__Directions for this task__:
Going through the data below, copy out each line where the word "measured" shows up.

━━━━━ Supplied material ━━━━━

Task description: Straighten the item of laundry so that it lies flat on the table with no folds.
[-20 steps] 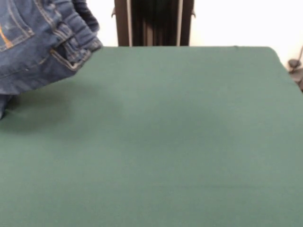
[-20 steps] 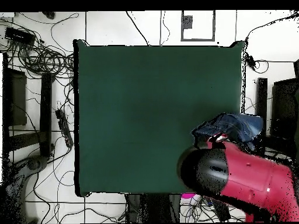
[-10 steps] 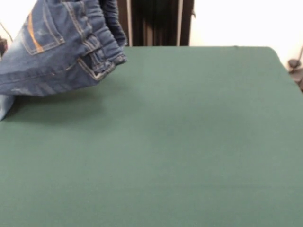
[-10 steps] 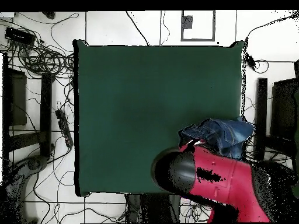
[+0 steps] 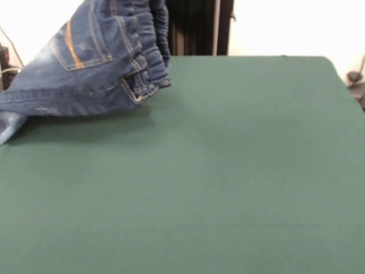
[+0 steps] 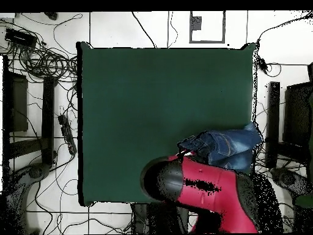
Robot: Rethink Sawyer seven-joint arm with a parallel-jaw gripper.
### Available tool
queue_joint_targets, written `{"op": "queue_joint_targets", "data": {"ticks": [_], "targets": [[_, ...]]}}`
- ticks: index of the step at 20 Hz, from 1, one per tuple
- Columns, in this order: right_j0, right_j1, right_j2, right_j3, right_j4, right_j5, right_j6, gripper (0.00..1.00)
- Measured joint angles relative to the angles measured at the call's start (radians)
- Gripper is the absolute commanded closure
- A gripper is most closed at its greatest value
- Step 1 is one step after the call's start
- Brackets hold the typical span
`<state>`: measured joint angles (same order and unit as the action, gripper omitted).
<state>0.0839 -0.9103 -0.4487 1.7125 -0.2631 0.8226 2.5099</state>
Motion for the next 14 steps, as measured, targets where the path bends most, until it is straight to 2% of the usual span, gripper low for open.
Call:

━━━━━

__Reply to the exercise__:
- Measured joint angles relative to the angles measured at the call's start (radians)
`<state>`: measured joint angles (same order and unit as the action, gripper omitted).
Motion for the next 14 steps, as measured, targets where the path bends most, until it is straight to 2% of the usual span, gripper low for open.

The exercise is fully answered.